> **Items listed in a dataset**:
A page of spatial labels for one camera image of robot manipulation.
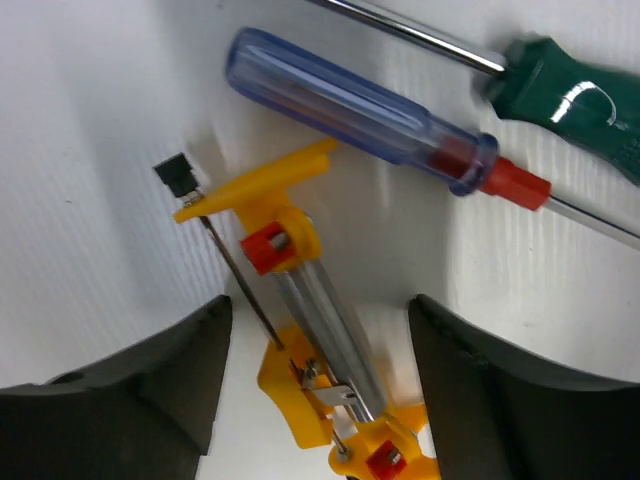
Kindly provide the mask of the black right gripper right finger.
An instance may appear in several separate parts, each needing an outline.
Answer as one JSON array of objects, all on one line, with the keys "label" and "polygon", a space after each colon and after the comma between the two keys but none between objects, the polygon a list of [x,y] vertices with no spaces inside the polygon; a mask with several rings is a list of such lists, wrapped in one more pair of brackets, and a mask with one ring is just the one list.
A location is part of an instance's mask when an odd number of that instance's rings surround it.
[{"label": "black right gripper right finger", "polygon": [[547,360],[426,295],[407,313],[442,478],[638,478],[638,384]]}]

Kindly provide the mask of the green screwdriver long shaft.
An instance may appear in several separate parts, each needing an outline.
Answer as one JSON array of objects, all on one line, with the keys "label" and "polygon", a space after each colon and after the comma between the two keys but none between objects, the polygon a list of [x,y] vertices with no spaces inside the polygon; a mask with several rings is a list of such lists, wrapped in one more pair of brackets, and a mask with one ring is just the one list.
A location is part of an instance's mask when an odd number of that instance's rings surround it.
[{"label": "green screwdriver long shaft", "polygon": [[321,7],[488,75],[482,96],[504,120],[540,126],[639,182],[639,78],[581,62],[546,36],[498,53],[367,1]]}]

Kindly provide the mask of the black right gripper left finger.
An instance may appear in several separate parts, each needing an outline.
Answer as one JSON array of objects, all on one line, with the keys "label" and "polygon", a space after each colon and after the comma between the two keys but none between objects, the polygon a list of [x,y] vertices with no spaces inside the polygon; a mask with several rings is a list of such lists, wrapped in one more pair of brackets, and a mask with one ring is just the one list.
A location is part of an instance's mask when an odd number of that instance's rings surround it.
[{"label": "black right gripper left finger", "polygon": [[195,478],[211,444],[232,320],[232,301],[220,295],[107,358],[2,389],[2,478]]}]

> **Problem statement**:
What is needed is every line from the data above that includes the string "Kindly", copied out.

> **Solution to this exercise**:
Kindly provide the mask of the black right gripper right finger.
Kindly provide the mask of the green screwdriver long shaft.
Kindly provide the mask of the black right gripper left finger.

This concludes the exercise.